#### [SOURCE MATERIAL]

<<<<

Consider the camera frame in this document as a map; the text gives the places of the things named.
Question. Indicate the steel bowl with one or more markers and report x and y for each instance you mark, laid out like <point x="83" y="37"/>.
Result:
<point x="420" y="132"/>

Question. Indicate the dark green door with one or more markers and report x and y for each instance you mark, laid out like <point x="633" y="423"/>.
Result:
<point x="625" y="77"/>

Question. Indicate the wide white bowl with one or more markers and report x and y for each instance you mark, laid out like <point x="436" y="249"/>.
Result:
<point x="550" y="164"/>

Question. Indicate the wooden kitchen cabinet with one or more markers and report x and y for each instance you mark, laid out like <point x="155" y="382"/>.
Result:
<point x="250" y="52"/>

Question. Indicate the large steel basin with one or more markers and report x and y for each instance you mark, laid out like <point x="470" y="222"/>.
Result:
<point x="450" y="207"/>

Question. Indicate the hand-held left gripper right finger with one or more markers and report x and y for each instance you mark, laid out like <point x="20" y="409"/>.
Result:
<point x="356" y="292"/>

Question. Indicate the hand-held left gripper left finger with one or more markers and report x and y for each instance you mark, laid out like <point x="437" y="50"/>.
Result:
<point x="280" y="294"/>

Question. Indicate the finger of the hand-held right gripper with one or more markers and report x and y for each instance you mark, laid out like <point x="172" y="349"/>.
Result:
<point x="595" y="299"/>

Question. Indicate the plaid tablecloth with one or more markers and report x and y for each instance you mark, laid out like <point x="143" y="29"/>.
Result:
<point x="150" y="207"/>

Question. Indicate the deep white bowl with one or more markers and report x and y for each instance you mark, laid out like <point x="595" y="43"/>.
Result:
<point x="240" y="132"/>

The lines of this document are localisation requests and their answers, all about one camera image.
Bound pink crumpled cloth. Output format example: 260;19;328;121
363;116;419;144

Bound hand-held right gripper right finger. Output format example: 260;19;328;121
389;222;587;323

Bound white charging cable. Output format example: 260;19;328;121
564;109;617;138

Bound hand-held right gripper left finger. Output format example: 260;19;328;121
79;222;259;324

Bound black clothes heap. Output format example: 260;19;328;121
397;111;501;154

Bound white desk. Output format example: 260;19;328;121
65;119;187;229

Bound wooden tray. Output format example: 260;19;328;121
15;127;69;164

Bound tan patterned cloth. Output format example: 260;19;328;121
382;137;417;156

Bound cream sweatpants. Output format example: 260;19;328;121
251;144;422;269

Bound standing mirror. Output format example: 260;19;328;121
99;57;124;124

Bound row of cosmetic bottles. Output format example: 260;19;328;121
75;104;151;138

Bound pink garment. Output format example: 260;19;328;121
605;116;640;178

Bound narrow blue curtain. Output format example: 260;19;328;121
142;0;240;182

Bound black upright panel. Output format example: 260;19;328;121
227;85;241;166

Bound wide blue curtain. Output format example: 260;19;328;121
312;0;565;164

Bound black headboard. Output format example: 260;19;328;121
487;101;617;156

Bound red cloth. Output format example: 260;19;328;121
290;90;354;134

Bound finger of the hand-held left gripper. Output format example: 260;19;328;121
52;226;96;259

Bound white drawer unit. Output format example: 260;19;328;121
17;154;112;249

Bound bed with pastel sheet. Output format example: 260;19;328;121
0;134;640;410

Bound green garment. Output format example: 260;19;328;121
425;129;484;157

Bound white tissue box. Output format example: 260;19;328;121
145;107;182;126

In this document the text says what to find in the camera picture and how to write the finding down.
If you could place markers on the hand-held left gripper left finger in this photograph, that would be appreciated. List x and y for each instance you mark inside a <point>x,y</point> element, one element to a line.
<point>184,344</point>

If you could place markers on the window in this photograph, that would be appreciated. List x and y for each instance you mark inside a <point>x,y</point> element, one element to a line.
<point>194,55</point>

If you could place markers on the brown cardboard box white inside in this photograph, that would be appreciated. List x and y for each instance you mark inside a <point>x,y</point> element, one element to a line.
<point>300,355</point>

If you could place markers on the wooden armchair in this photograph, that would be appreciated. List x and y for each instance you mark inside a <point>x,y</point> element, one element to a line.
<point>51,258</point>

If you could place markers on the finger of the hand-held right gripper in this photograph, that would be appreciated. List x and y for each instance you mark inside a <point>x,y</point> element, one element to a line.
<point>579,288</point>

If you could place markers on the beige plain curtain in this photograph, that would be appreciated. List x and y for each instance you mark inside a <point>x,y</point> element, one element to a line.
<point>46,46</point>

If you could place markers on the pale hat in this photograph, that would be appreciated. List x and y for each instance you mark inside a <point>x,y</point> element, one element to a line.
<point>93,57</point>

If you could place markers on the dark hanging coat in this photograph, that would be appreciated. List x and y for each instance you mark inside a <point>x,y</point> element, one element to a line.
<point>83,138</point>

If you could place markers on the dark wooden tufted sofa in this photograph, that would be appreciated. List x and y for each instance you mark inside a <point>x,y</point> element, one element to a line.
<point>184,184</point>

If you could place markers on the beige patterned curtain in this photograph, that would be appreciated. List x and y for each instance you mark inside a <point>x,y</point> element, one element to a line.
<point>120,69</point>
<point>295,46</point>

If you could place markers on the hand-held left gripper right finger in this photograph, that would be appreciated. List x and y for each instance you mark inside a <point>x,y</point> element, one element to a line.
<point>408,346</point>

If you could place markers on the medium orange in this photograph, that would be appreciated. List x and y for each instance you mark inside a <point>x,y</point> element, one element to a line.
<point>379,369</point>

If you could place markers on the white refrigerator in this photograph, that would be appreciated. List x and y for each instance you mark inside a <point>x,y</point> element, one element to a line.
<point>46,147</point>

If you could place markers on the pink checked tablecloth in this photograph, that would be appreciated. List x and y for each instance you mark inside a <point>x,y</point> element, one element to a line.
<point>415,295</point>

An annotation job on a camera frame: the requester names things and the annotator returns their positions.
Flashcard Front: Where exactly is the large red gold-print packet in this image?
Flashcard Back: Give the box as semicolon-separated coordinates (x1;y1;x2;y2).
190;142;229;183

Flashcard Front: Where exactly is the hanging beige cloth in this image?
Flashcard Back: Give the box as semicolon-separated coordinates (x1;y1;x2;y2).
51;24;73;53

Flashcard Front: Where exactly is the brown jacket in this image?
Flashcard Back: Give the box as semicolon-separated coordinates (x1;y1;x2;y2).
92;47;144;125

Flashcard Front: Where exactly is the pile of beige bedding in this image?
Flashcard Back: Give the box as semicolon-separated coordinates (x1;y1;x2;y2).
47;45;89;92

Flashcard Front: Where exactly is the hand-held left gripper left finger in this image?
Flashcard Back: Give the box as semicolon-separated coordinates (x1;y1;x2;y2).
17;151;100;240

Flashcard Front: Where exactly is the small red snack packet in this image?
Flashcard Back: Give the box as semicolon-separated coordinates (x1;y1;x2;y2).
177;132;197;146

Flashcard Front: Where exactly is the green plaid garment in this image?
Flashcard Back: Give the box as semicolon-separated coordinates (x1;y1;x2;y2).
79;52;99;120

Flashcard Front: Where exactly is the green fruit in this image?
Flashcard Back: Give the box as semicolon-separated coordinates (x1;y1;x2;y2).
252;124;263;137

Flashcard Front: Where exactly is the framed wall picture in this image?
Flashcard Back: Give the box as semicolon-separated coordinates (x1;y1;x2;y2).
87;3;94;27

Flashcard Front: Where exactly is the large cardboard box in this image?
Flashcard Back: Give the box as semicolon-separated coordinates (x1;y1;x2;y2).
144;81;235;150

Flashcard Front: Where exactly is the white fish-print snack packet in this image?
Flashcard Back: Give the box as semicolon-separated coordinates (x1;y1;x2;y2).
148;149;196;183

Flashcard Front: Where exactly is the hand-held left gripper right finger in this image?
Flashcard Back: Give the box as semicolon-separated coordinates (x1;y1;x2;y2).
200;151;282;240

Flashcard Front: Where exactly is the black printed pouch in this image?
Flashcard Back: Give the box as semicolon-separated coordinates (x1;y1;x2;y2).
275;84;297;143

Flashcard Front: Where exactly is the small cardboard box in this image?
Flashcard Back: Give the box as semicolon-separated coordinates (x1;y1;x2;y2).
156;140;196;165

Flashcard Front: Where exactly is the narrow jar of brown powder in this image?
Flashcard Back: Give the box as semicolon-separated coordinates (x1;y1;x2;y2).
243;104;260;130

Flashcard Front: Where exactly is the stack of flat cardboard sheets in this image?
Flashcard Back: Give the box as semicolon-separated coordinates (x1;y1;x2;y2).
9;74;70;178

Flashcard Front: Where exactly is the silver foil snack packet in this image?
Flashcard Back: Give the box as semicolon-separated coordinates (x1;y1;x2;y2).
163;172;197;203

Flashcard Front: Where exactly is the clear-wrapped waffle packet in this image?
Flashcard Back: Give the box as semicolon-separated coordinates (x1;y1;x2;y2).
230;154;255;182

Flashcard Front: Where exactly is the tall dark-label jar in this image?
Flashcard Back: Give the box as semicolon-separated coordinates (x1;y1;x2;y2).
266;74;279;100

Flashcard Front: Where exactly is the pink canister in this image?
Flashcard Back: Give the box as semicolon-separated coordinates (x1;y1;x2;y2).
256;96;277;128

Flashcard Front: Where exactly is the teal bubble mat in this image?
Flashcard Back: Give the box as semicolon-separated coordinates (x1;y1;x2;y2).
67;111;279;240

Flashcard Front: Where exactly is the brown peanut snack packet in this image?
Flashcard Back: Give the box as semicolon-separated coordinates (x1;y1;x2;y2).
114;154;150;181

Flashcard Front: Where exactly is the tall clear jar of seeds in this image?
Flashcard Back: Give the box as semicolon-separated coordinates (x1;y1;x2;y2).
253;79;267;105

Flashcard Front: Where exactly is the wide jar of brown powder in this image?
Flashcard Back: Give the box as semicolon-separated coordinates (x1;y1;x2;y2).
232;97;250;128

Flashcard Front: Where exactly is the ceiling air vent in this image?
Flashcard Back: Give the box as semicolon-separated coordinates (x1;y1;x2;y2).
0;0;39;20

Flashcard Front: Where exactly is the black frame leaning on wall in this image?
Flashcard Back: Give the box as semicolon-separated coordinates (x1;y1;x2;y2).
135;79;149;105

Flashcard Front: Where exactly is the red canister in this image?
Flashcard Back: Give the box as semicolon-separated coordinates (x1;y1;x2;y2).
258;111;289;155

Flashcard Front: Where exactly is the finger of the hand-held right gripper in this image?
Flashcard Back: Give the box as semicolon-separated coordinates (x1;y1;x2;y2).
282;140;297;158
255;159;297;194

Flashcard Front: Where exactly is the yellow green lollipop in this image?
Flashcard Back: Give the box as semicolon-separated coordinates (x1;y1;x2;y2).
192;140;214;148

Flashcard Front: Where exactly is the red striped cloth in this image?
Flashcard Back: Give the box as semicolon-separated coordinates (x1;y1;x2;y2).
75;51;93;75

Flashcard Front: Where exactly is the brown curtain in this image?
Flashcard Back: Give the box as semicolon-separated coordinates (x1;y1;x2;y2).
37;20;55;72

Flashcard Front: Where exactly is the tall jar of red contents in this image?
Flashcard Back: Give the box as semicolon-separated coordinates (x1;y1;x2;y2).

>>>>

#### [YOUR TASK]
Copy out the entries exactly. Begin at the first line and end with the line that has "Question. Indicate the hand-held left gripper right".

#### [EXERCISE RESPONSE]
Consider the camera frame in this document as a map; the text gives the places of the things named.
Question. Indicate the steel bowl with one or more markers and report x and y for each instance you mark, laid out like <point x="83" y="37"/>.
Result:
<point x="420" y="132"/>

Question. Indicate the dark green door with one or more markers and report x and y for each instance you mark, laid out like <point x="633" y="423"/>.
Result:
<point x="625" y="77"/>

Question. Indicate the wide white bowl with one or more markers and report x and y for each instance you mark, laid out like <point x="436" y="249"/>.
Result:
<point x="550" y="164"/>

Question. Indicate the wooden kitchen cabinet with one or more markers and report x and y for each instance you mark, laid out like <point x="155" y="382"/>.
Result:
<point x="250" y="52"/>

Question. Indicate the large steel basin with one or more markers and report x and y for each instance you mark, laid out like <point x="470" y="222"/>.
Result:
<point x="450" y="207"/>

Question. Indicate the hand-held left gripper right finger with one or more markers and report x and y for each instance you mark, laid out like <point x="20" y="409"/>.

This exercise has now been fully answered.